Thinking Right’s weekend free-for-all. Pick a topic:
● Leadership on the spill: This president stacks words the way a college freshman stacks beer cans — sometimes creatively, sometimes artistically, often boastfully and sometimes to impressive heights. But ultimately, they’re just empty vessels.
● In the tragic account of the teenage twins accused of murdering their mother, this is the full reference in nearly a full page of the difficulties of raising two out-of-control daughters: “She [the murdered mother] had raised them alone for years; their father was not a presence in their lives.” The greatest mistake females of child-bearing age make is to make babies with males who are so easily written out of their life stories.
● D.C. Royalty: The district office of House Speaker Nancy Pelosi costs taxpayers $18,736 per month, reports Roll Call and Fox News.

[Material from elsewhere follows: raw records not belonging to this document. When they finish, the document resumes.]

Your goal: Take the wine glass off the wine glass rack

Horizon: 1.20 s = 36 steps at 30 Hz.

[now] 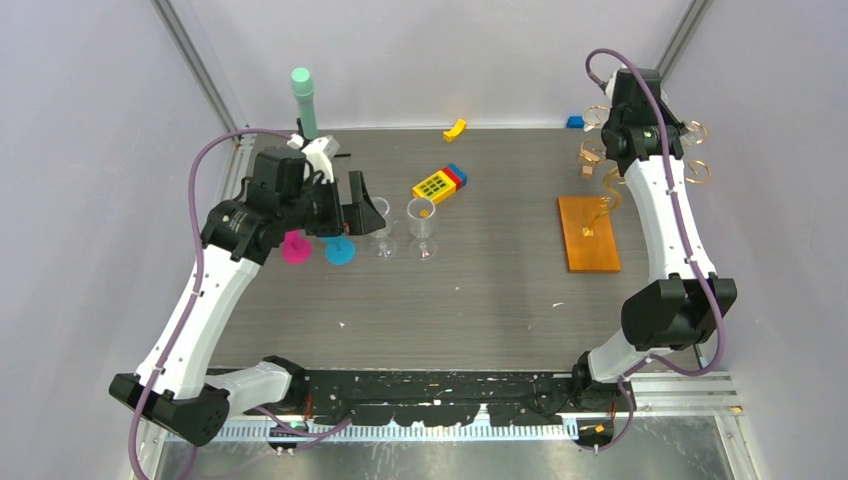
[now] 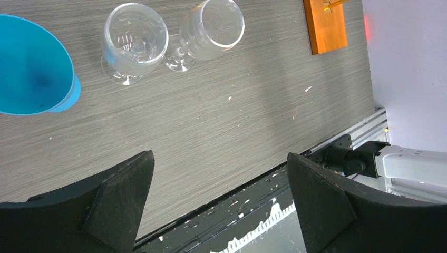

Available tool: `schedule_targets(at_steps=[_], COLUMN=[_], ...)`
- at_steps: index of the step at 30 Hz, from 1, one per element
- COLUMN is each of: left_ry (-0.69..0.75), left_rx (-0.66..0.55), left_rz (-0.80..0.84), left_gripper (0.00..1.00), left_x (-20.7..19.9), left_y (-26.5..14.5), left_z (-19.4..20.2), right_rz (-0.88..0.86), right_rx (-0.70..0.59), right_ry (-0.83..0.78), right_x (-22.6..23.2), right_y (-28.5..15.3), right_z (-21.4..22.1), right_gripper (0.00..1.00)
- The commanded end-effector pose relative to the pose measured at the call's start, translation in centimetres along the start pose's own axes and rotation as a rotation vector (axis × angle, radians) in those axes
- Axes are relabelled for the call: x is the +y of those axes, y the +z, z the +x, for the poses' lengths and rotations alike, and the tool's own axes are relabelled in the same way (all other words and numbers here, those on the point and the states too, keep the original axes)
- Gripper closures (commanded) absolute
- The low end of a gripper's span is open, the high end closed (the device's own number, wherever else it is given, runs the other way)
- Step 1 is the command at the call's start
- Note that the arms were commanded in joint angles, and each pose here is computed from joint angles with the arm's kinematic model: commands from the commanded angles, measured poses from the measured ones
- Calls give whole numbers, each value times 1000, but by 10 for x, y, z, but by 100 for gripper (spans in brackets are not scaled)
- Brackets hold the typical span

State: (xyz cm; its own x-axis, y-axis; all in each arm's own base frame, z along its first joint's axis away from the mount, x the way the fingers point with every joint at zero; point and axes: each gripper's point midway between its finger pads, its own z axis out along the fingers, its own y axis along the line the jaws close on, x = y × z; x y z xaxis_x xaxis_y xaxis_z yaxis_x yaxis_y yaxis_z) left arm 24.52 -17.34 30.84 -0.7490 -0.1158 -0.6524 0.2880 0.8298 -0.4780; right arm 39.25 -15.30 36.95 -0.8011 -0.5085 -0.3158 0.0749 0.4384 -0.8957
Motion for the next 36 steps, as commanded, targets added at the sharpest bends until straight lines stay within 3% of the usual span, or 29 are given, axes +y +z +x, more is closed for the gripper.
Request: schedule_targets(at_steps=[1,36], left_ry=[10,7], left_rx=[-39,-38], left_rz=[35,22], left_gripper=[0,0], left_x=[-7,-6], left_y=[-7,-4], left_z=[-5,-9], right_rz=[74,179], right_rx=[-73,-164], right_ry=[67,57], right_x=[-31,-38], right_y=[-25,1], right_z=[-12,-67], right_gripper=[100,100])
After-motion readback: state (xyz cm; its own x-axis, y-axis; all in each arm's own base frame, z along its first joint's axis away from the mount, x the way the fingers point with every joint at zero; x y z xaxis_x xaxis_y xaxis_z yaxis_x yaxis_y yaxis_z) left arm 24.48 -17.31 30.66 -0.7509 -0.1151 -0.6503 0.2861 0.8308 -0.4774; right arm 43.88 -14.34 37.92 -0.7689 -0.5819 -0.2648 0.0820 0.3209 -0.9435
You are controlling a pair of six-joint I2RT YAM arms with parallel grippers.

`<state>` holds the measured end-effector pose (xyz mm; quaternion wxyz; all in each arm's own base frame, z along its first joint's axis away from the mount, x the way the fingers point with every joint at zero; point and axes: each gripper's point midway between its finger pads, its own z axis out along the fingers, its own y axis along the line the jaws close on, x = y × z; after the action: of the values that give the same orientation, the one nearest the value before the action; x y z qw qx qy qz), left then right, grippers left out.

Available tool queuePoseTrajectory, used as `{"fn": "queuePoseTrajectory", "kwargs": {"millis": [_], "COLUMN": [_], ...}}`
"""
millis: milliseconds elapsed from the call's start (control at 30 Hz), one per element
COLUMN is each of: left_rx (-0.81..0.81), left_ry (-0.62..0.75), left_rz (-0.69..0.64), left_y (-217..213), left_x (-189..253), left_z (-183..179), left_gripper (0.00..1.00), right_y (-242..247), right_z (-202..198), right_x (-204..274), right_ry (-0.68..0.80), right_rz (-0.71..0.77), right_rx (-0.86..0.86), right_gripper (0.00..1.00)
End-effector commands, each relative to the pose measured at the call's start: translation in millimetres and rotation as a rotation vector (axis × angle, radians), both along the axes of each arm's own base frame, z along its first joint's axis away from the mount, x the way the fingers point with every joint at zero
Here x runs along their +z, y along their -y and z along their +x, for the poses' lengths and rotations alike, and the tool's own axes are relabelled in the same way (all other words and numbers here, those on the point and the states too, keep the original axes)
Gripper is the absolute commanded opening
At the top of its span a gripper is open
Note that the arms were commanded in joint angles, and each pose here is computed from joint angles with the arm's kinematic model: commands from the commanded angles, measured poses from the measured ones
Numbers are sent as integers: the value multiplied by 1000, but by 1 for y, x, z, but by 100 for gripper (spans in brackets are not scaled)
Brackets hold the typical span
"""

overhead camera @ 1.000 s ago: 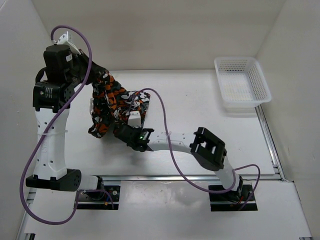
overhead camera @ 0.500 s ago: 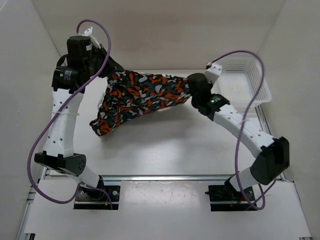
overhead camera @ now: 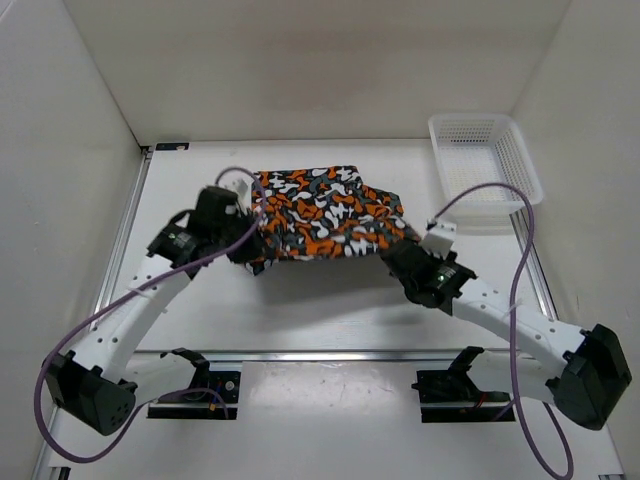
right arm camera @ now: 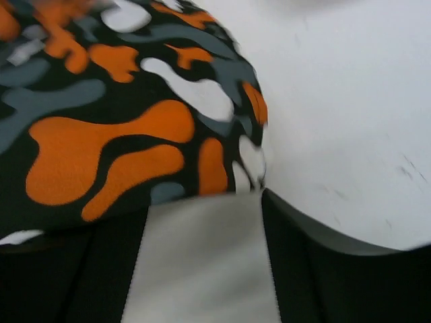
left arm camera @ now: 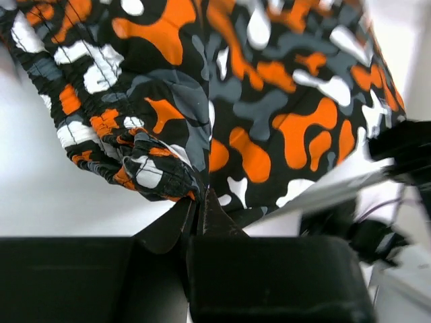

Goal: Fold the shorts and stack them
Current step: Flatten the shorts out

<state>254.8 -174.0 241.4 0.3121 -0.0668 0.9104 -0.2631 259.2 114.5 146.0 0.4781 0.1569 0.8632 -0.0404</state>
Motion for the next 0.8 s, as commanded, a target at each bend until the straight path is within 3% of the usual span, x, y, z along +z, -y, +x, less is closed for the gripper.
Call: {"fn": "queuePoseTrajectory", "kwargs": {"millis": [0,67,167,333,567,633,767], "left_rx": [26,37,62,86,83,90,96], "left_ry": [-73,-85,-110,-105,-100,-103,-100], "left_rz": [-15,11,48,55,60,55,60], "left_y": [9,6,1,-2,-2,-3,-5], "left_x": [-37,-51,-67,-68,-69,-70,-71], "left_z": [-21,-25,-29,-26,-29,-30,-31], "left_gripper": [11,11,11,11,11,11,11], "right_y": [18,16,-5,-37,-41,-41,-35], "right_z": [-48,-66,-90,-102,-121,-116,-113], "right_x": [-29,-46,-52,-55,-97,-97,-112], "right_ry": [-121,-190,-269,-346,-511,-463,-416], "right_rz": [158,219,425,688,846,901,959], "right_rx": [-111,-95,-71,-104,-306,-309,-352], "right_gripper": [77,78,78,81,79,74,73]}}
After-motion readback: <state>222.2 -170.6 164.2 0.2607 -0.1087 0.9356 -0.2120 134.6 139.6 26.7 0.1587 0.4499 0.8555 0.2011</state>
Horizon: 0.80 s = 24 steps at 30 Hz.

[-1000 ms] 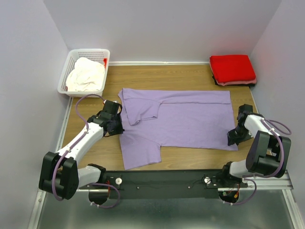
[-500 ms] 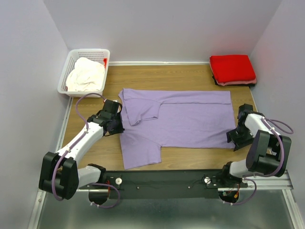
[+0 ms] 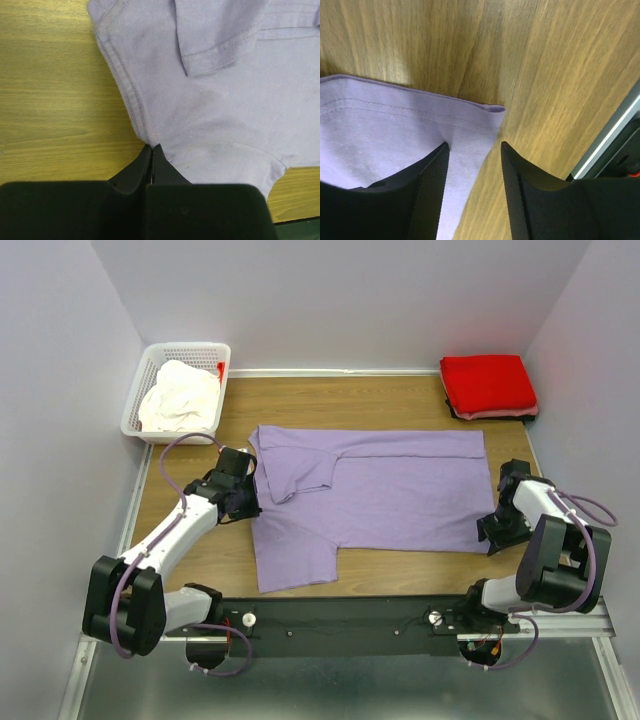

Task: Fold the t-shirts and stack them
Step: Fold the tshirt

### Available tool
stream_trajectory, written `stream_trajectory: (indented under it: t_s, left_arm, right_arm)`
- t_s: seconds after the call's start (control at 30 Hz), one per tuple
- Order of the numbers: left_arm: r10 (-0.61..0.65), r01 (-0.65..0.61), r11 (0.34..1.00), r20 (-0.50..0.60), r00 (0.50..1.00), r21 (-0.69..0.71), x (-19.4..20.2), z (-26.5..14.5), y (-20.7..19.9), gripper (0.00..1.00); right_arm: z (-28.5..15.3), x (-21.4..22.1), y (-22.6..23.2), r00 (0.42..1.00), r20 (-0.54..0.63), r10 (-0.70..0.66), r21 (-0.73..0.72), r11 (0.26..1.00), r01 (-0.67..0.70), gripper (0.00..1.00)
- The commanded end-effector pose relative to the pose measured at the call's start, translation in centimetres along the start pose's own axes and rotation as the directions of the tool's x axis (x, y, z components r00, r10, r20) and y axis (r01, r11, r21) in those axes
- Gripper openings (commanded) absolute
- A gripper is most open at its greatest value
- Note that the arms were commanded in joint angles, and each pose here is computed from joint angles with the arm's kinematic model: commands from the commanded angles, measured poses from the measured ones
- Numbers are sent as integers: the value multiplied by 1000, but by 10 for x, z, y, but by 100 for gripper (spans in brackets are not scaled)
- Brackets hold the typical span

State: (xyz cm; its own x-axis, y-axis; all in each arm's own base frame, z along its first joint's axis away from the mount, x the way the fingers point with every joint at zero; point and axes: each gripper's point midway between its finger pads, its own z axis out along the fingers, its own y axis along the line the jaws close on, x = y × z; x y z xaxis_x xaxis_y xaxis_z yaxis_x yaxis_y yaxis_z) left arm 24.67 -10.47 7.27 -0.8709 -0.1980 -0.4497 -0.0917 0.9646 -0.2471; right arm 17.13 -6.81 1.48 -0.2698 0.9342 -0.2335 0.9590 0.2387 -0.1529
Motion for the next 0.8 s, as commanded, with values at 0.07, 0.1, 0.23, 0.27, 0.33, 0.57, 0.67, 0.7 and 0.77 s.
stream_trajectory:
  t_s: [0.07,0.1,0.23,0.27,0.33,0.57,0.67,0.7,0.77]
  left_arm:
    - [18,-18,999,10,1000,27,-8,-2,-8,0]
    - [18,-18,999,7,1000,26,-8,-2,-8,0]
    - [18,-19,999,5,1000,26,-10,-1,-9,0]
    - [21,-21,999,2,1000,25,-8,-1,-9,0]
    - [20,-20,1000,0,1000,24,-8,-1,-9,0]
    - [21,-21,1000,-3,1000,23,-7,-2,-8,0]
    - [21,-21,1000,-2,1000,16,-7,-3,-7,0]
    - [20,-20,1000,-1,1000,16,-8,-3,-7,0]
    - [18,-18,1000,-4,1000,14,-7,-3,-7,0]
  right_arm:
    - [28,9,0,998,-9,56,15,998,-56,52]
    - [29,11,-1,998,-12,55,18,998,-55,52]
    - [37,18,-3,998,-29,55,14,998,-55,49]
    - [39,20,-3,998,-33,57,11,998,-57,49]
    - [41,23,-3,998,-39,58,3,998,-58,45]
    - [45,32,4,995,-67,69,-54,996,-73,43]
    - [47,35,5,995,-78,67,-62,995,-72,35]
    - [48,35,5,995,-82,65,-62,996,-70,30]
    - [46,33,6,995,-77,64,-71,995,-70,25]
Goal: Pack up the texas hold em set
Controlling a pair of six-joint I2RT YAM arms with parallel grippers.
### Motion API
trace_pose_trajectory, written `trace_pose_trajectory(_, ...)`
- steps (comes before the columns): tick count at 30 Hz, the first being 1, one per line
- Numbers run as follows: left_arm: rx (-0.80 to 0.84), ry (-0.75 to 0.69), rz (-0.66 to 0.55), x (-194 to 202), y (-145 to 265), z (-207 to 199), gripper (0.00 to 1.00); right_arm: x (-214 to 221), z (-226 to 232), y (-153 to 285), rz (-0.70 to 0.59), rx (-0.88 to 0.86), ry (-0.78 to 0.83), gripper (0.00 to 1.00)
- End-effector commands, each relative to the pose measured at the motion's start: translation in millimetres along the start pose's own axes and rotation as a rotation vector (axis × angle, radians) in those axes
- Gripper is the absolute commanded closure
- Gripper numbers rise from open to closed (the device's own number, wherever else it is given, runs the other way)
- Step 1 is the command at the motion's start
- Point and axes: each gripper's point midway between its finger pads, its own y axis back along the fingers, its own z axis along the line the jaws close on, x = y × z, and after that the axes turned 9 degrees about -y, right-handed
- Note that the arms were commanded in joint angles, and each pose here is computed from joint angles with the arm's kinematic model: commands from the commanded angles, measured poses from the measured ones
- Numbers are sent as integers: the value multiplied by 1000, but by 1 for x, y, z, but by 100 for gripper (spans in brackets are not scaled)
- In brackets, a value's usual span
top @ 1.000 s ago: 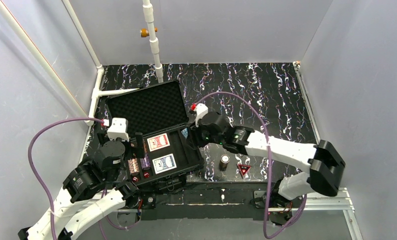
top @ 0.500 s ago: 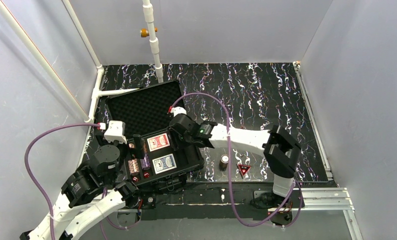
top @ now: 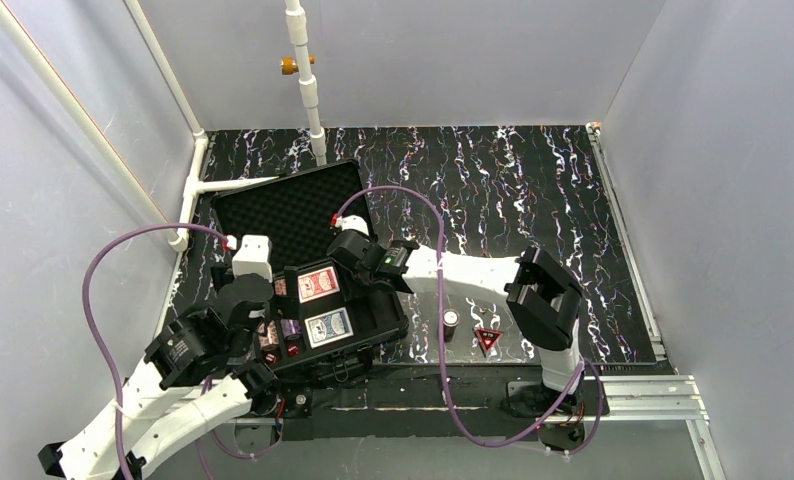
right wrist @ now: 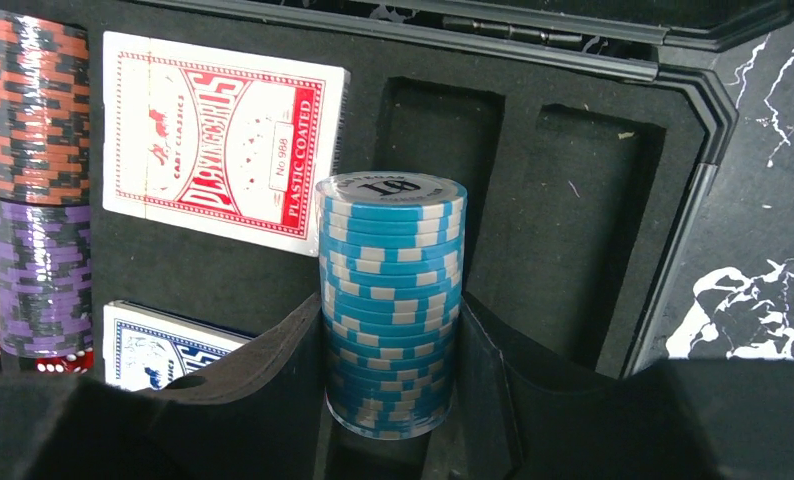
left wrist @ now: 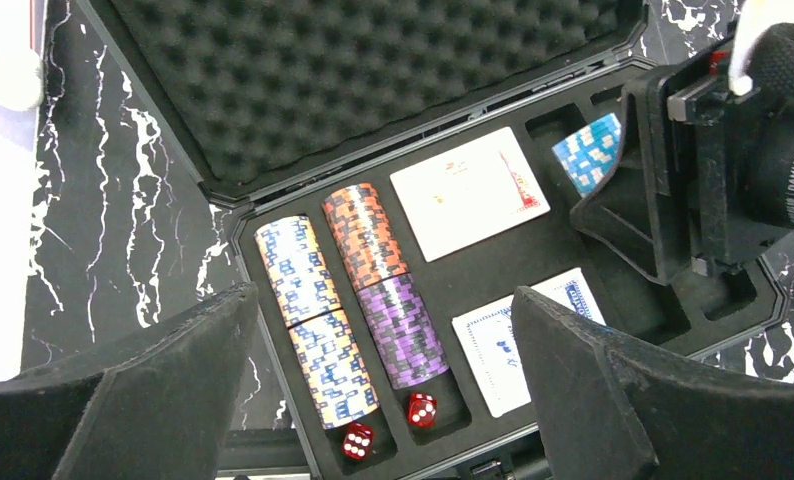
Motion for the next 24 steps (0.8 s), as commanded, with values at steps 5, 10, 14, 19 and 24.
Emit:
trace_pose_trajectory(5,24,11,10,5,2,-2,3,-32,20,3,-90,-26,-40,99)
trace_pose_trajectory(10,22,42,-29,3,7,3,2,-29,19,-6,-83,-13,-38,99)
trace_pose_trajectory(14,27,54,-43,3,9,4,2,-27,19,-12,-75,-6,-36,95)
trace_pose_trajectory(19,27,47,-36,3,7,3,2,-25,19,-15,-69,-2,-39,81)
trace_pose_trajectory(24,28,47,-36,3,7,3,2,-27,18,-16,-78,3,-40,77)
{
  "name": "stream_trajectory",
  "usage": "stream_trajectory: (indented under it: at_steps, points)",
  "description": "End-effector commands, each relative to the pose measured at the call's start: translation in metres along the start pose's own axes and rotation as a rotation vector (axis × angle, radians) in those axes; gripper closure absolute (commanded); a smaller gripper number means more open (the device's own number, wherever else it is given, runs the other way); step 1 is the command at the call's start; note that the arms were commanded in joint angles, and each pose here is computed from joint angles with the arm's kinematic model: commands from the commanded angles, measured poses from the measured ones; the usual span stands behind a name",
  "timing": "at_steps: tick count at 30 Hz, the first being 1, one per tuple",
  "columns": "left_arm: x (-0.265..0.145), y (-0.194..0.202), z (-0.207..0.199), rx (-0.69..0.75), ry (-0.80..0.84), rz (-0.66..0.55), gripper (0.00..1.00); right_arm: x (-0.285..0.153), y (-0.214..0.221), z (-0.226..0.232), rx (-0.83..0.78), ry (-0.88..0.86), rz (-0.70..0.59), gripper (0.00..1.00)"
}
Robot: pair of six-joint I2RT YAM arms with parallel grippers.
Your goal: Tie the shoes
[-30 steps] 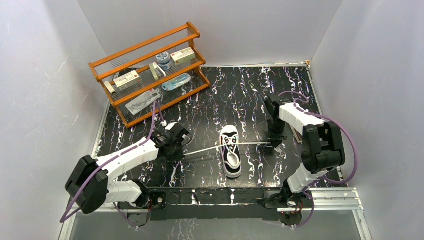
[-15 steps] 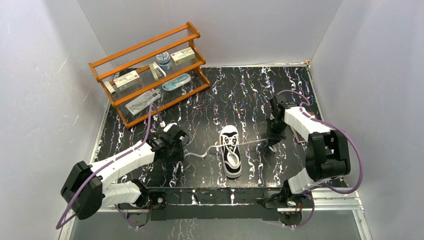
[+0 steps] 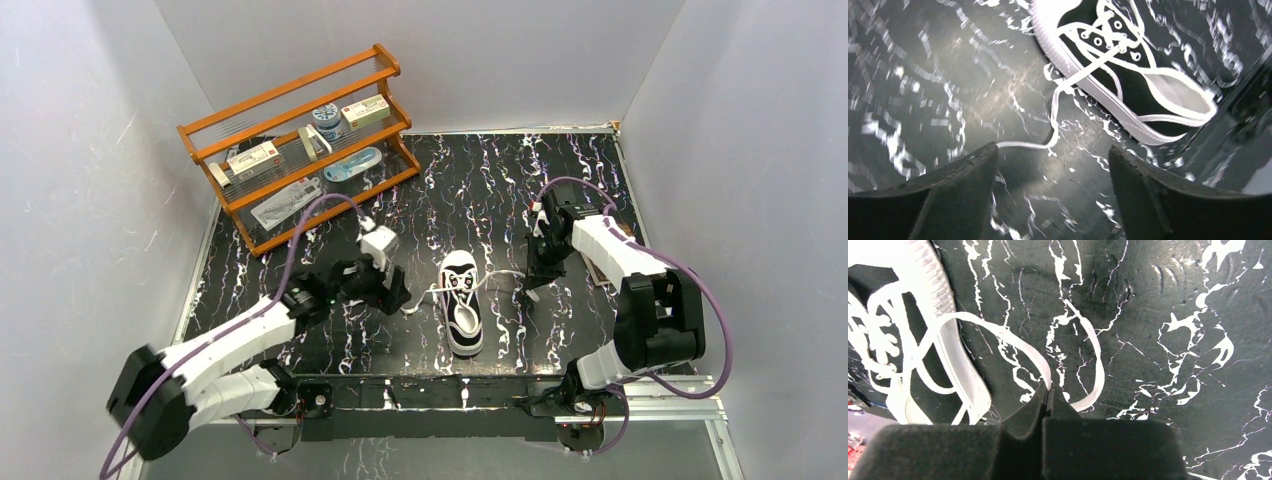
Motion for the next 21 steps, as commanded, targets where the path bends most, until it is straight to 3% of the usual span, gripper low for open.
stream_trajectory:
  at_steps: [1, 3, 8, 16, 18, 21]
  points:
    - [0.053, 0.004, 0.004, 0.379, 0.245, -0.026, 0.3, -0.016, 0.0, 0.007, -0.029, -0.059, -0.056, 1.0]
    - [0.075, 0.007, 0.005, 0.39, 0.281, -0.005, 0.37, -0.016, 0.002, 0.007, -0.025, -0.069, -0.051, 1.0]
    - [0.11, 0.01, 0.009, 0.348, 0.289, -0.044, 0.38, -0.02, 0.003, 0.009, -0.013, -0.079, -0.041, 1.0]
    - [0.126, 0.023, 0.013, 0.316, 0.3, -0.02, 0.42, -0.023, 0.007, 0.011, -0.008, -0.098, -0.04, 1.0]
    - [0.129, 0.023, 0.012, 0.304, 0.316, -0.023, 0.48, -0.023, 0.008, 0.011, -0.006, -0.103, -0.039, 1.0]
    - [0.132, 0.017, 0.011, 0.304, 0.312, -0.04, 0.64, -0.025, 0.008, 0.013, -0.001, -0.117, -0.038, 1.0]
Point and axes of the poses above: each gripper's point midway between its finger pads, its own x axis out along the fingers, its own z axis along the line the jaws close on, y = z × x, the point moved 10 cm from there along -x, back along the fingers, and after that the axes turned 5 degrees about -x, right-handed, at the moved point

● While Georgia Board of Regents Chancellor Erroll Davis is to be commended for instructing college presidents to abide by the law and to make certain that illegals pay out-of-state tuition, and while President Barack Obama is, symbolically, policing the borders by sending 1,200 troops to the U.S.-Mexico border, they point to the source of the public’s greatest irritation with those in authority. It’s the belief that when the heat’s off, immigration-related laws are nullified and replaced with symbolic enforcement. Government has no credibility on illegal immigration.
● News from the “Y’all Are Making This Up, Aren’t You?” Department: A 66-year-old chief Superior Court judge in Fayette County, now resigned, was caught having sex with an assistant public defender, 49. In a car. Parked in a subdivision. After which, she represented 225 defendants in his courtroom. No foul, reports the district attorney’s investigators. In a car? Parked in a subdivision?
● The Georgia Association of Educators declines to endorse a candidate for governor in the primary. Question: If unionists won’t bell that cow, how will we know which one to watch?
● As several readers point out, Emily’s List can’t be expected to promote conservative women in public office, as I urged last week, because it only funnels women’s money to Democratic women who oppose the pro-life view. The point to remember: Know what organizations are actually promoting and doing when they profess to advocate for women, the elderly, veterans, children, education, police, firefighters and other popular wallet-openers.
● There is a solution to the problem of states, including Georgia, “relying more on feds to pay state bills,” as the Sunday headline notes: (1) Congress should stop mandating programs for states to fund; (2) the feds should stop sucking states dry of tax resources so that state and local governments could have the tax capacity to fund local and state priorities.
● Wow! In Atlanta, $28.77 of money raised per child for education goes to staff travel. In Clayton, Cobb, Fulton and Gwinnett, it’s about $11 or less. During this budget-crunching period, hand-wringers say any cuts to “education” inevitably lead to front-line teacher layoffs and diminished quality. T’aint necessarily so. It should be a time to get rid of weak teachers and the least-productive spending so that schools emerge better on the other side.
● Good to see that taxpayer champion John Sherman, president of the Fulton County Taxpayers Foundation, is getting the attention and respect his work for the last 15 years warrants. Most do-gooders trying to modernize and reduce the costs of government get worn down by politicians and bureaucrats until they slink away, exhausted. He has the stamina and the determination to fight on against the odds, and despite setbacks, just as Sandy Springs Mayor Eva Galambos and a few others did — until they prevailed.